Hundreds of Iraqis queued in this old Baghdad theater. On stage, under glaring lights, Roger and Cheryl hosted the first episode in the new reality television series, Who Wants To Be An American? Every contestant had gone through three airport-grade security checks, and hundreds of American soldiers guarded the theater, but Cheryl felt nervous.

"And how do you feel about the United States?" Roger asks the second Iraqi man.

"I want to blow up American buildings!" the second Iraqi man proclaimed.

Cheryl was proud of her ability to improvise friendly chatter in front of television cameras, but she couldn't think of anything to say to this proto-terrorist.

She didn't have to say anything. A young Iraqi man ran through the theater, American soldiers chasing him. "Rip out all American hearts and feed them to dogs!" he yelled.

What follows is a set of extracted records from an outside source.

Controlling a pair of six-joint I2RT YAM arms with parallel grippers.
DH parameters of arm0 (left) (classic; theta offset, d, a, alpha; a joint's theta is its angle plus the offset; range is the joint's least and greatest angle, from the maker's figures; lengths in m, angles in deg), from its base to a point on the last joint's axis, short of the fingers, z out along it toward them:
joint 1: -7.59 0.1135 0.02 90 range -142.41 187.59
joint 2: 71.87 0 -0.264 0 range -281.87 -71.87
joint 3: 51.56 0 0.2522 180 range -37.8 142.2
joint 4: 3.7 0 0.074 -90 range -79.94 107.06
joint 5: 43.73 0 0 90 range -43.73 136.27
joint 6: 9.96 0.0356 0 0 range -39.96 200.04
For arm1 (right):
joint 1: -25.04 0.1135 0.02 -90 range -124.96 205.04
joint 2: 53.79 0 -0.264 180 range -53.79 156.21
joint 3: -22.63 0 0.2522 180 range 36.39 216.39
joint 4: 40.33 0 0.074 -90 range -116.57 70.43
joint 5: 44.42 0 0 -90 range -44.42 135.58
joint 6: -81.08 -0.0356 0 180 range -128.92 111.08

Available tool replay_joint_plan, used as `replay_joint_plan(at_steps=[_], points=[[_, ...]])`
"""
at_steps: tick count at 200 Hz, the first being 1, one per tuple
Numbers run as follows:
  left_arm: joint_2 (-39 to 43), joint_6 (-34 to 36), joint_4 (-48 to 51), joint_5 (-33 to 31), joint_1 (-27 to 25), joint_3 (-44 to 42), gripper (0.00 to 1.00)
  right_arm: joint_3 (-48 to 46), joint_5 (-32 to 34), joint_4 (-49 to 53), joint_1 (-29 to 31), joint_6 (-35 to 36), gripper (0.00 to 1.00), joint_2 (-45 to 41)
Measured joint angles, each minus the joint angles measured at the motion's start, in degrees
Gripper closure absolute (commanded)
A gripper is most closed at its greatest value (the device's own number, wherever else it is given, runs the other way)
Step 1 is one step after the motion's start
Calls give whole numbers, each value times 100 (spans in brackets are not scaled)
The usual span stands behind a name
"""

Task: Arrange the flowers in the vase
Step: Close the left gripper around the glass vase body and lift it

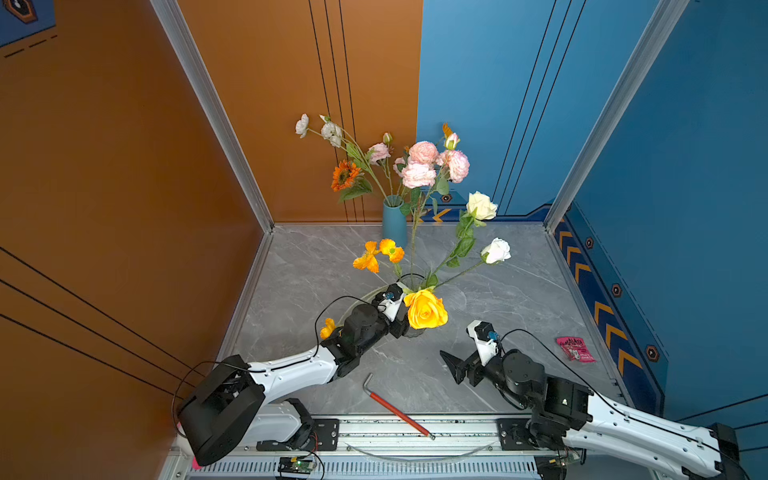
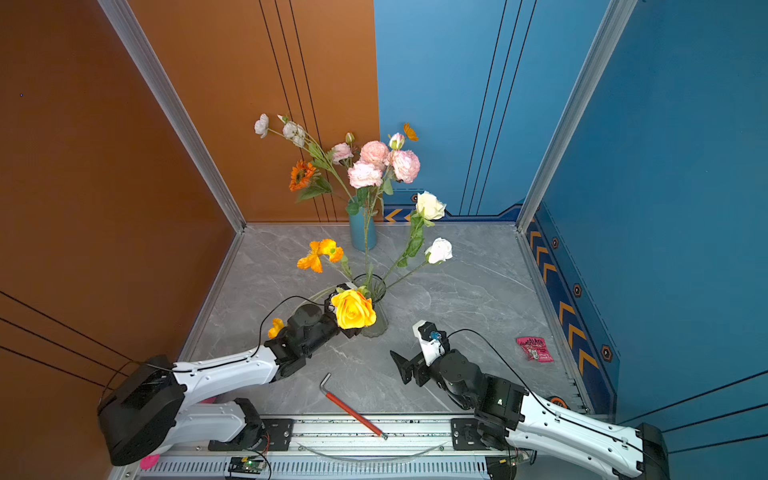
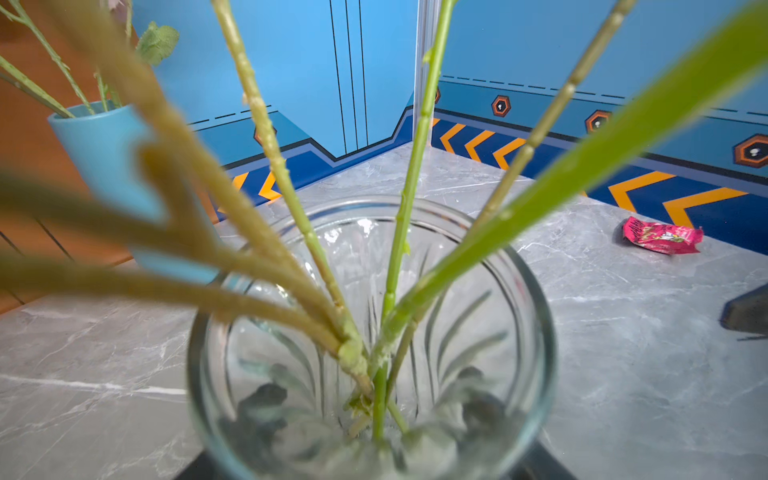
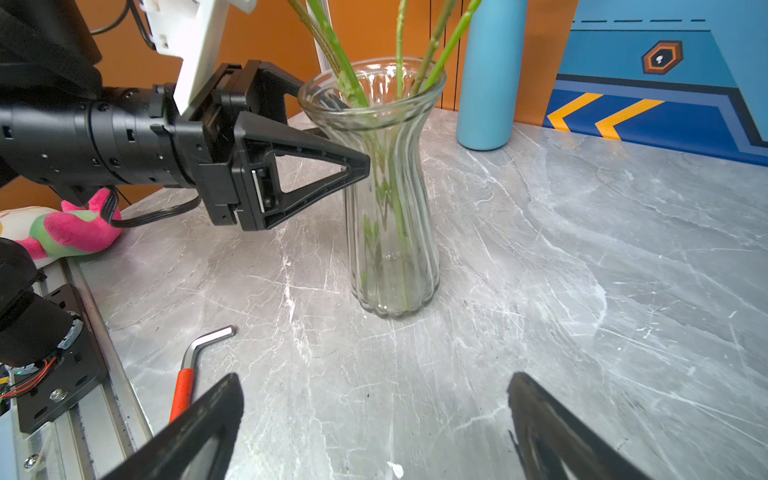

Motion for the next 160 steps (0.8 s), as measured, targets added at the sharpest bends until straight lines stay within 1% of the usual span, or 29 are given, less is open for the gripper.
replay_joint_plan(at_steps=[18,27,40,42,46,90,125,160], points=[[-11,0,-144,157,55,-20,35,-2,-20,-2,0,-13,0,-20],[-11,0,-199,232,83,-22,31,-2,-35,0,0,-39,0,-24],[-22,-31,-278,356,122,-22,16,-4,-42,-2,0,-52,0,-24],[-26,-68,-297,380,125,-22,10,-7,-42,-2,0,-59,0,-24],[-35,-70,-334,393,140,-22,1,-11,-42,-4,0,-63,0,-24],[-389,-127,-570,715,160,-17,2,-63,-81,0,2,-103,0,-48],[-879,-68,-1025,739,162,9,2,-66,-81,2,0,-103,0,-109],[-1429,4,-1471,741,188,293,2,-66,-81,11,0,-103,0,-221]])
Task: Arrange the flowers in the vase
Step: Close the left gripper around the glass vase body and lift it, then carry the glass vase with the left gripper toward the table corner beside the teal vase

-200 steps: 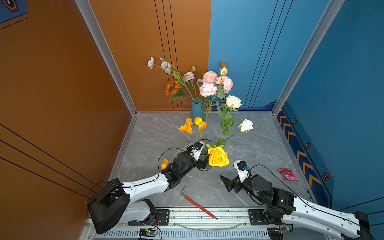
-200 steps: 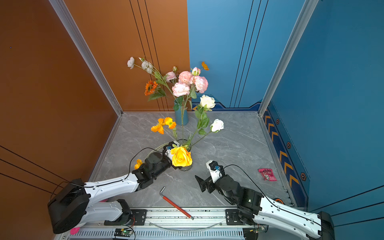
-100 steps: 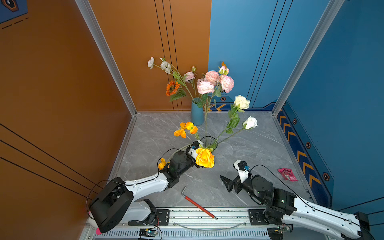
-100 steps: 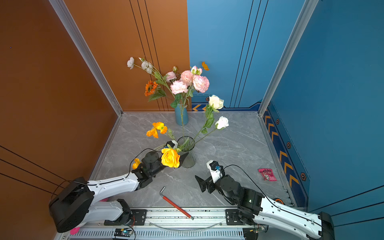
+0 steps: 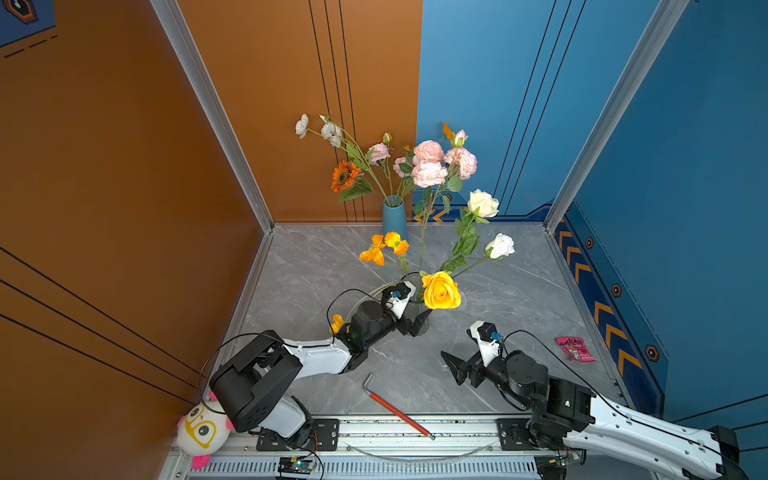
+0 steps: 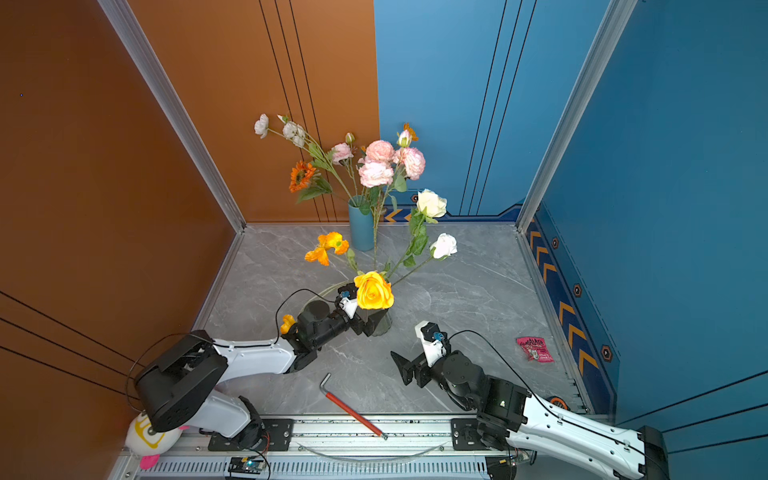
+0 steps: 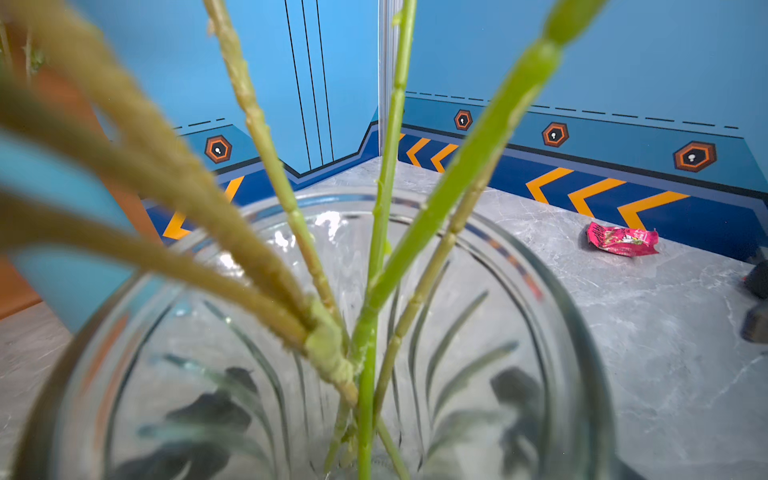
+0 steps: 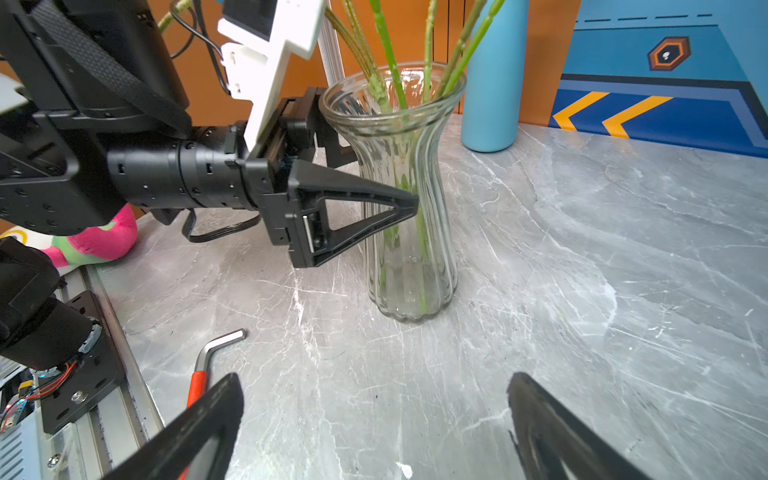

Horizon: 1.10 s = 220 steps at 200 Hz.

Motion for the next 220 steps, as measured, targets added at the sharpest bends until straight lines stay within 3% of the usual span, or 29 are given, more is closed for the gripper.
replay_joint_plan(at_steps=[35,67,73,95,156,220], points=[[-518,-28,-636,-7,55,192,0,-4,2,85,0,0,0,-87],[-855,-232,-1204,11,157,192,13,-11,2,170,0,0,0,-151],[-874,-262,-1272,31,166,192,19,-11,2,179,0,0,0,-160],[-876,-372,-1432,92,181,192,24,-15,2,199,-2,0,0,-184],[-721,-389,-1178,164,192,87,44,-48,-4,201,-7,-28,0,-188],[15,-188,-337,275,197,-81,54,-74,-17,201,0,-151,0,-315]])
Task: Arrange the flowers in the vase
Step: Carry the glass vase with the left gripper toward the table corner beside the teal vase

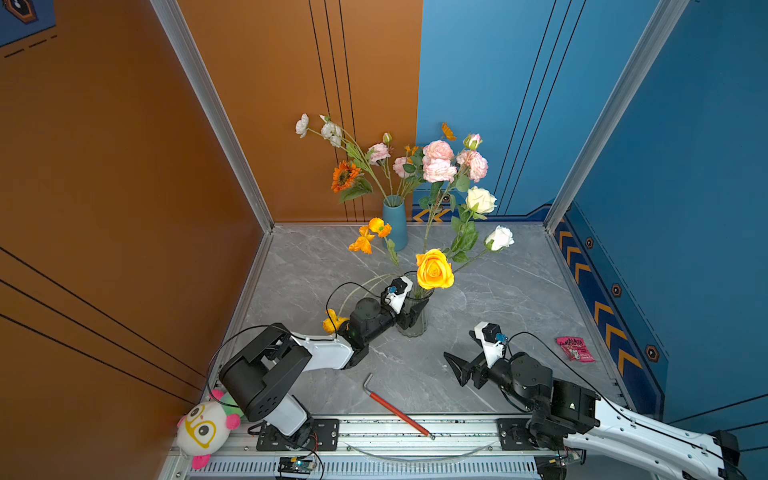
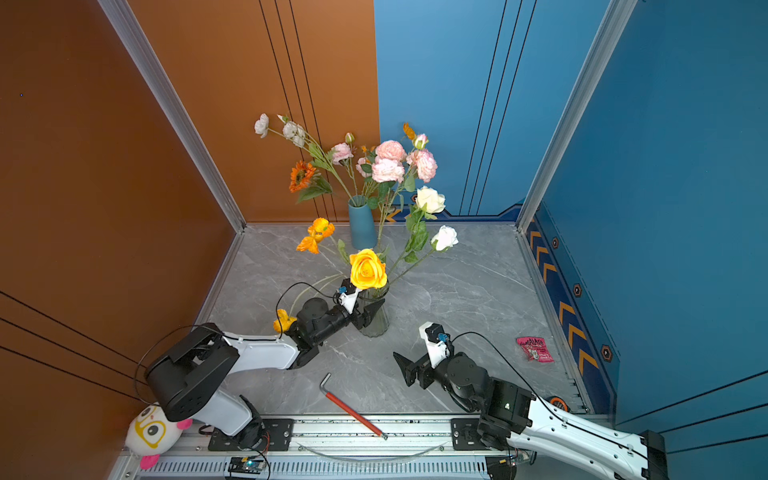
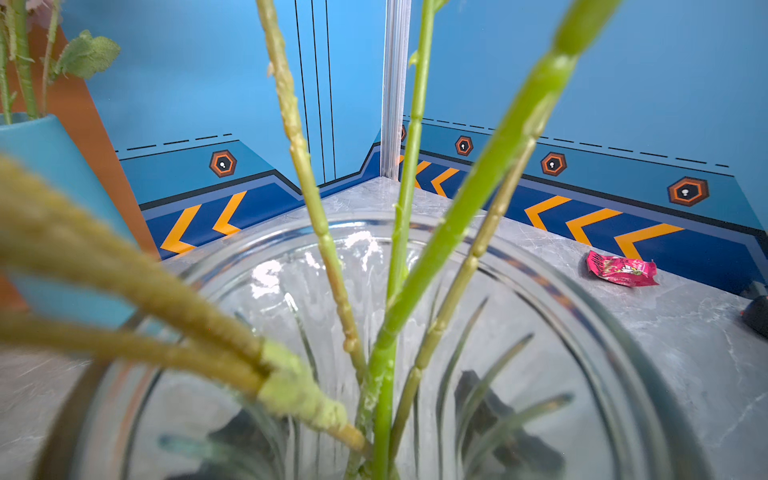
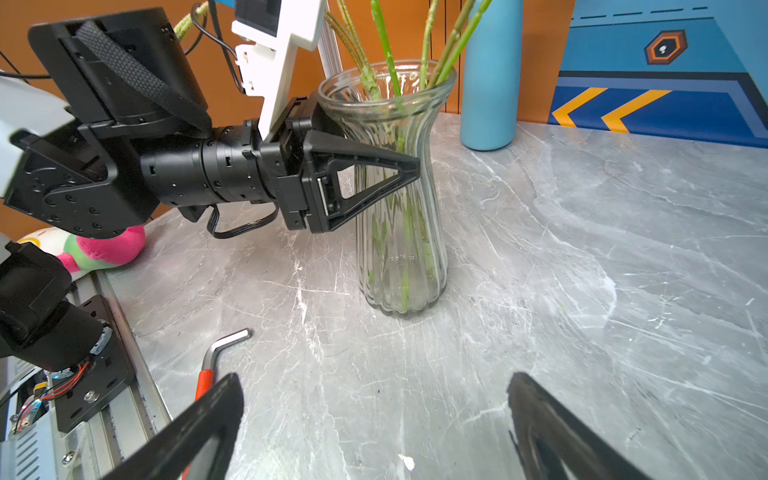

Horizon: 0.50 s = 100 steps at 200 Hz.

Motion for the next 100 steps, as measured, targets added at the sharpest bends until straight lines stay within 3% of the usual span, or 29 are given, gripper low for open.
replay_joint_plan(at_steps=[40,100], points=[[1010,232,682,103,83,-151,58,0,0,-2,28,0,0,11],[3215,643,2736,-129,863,50,63,197,0,-111,35,81,0,787]])
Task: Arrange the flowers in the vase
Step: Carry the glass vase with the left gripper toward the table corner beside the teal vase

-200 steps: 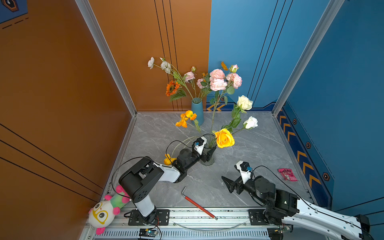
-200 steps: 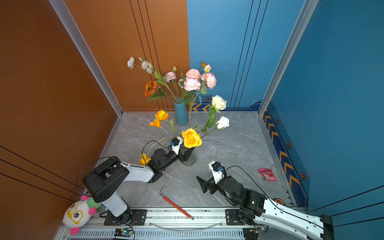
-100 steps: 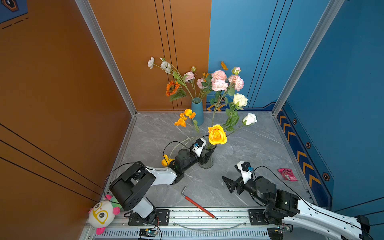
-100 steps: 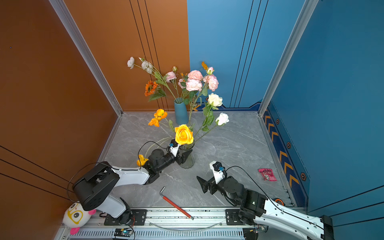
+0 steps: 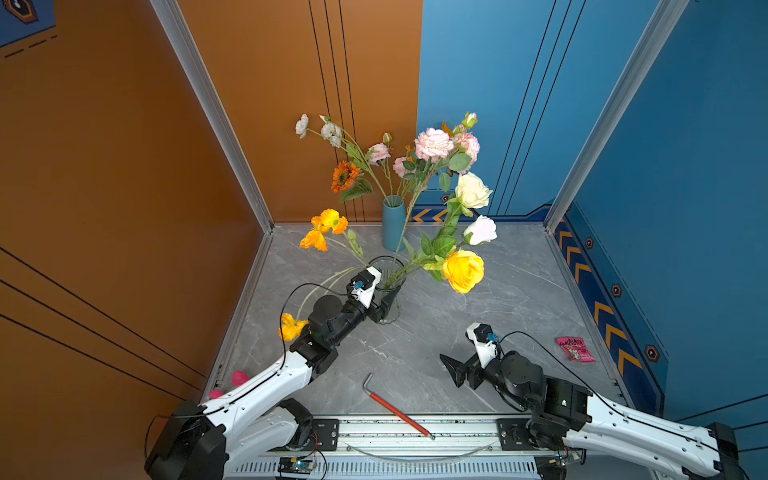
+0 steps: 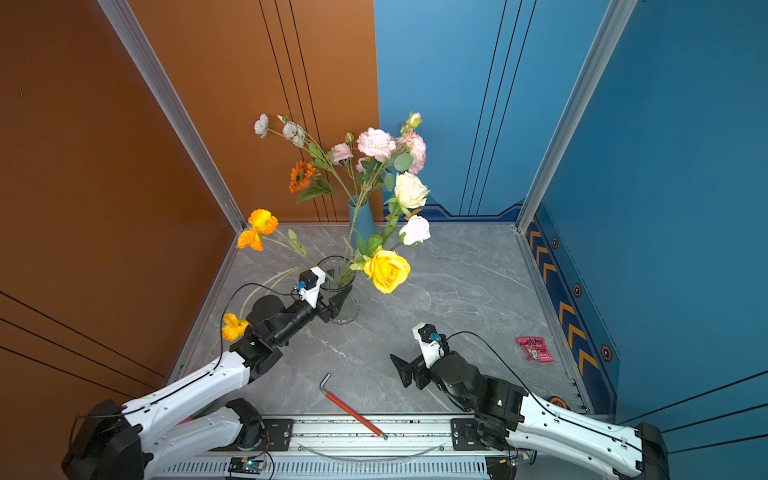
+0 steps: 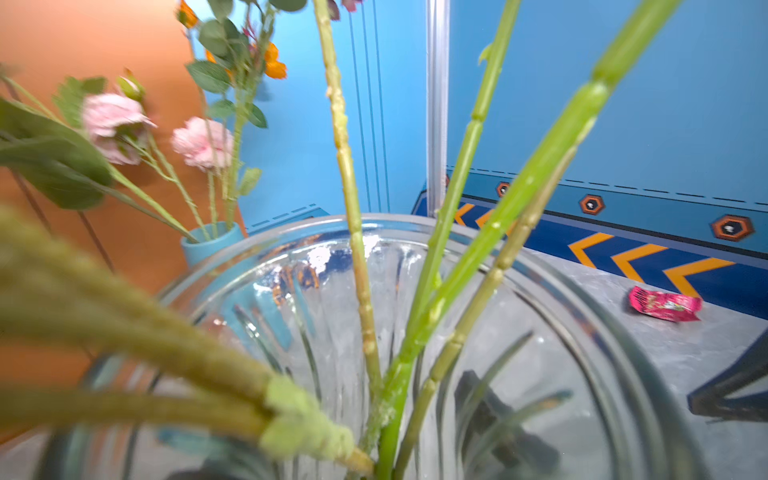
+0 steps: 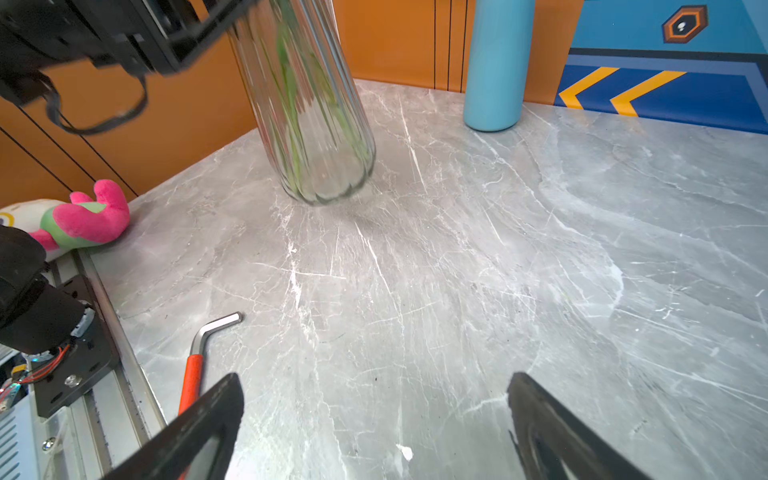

The young man leapt onto the stage and shoved his way in front of the camera. His face glistened with perspiration. He's foaming at the mouth, Cheryl thought to herself, horrified. On his shirt he wore, like all the other contestants, a stick-on tag printed "HELLO MY NAME IS" and then handwritten "FARIQ."

"Kill Americans! Kill! Kill! Kill!" Fariq yelled. The crowd yelled "Down with America! Long live Saddam Hussein!"

"I think we've found our winner!" Roger exclaimed, with the same enthusiasm that had gotten him started in television, on a children's game show in St. Louis, decades before.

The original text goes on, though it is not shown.